## EXERCISE OBJECTIVE
Would you repeat the data below exactly, taking out the images?
++++++++
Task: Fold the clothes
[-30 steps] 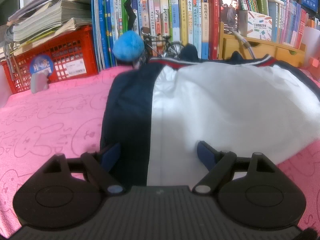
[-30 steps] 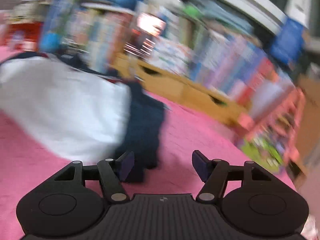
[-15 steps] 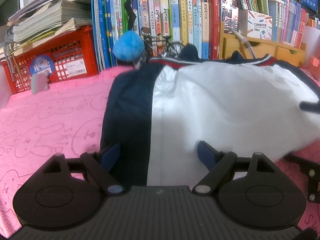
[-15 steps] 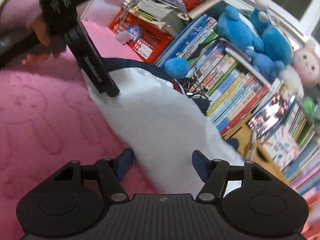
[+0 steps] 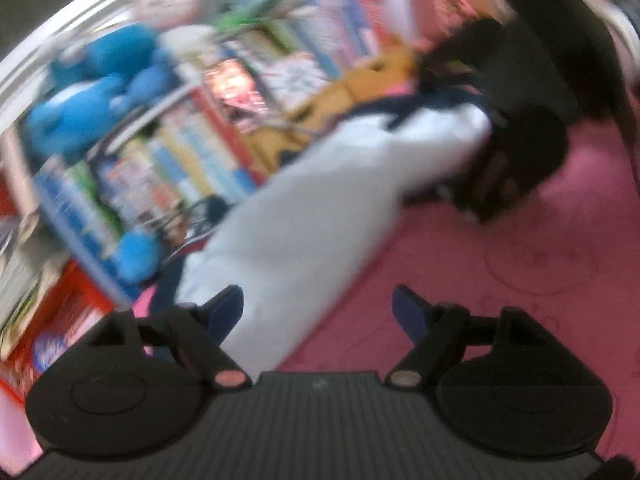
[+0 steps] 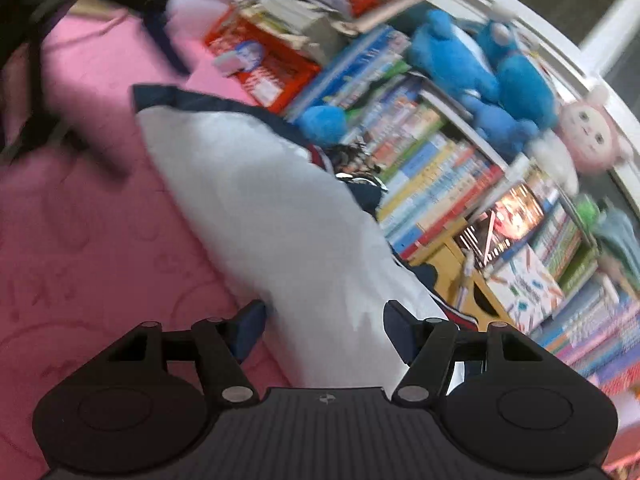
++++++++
## RESULT OF THE TASK
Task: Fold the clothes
[-30 steps] 
[-30 steps] 
[-15 steps] 
[-15 steps] 
[+0 steps] 
[+0 steps] 

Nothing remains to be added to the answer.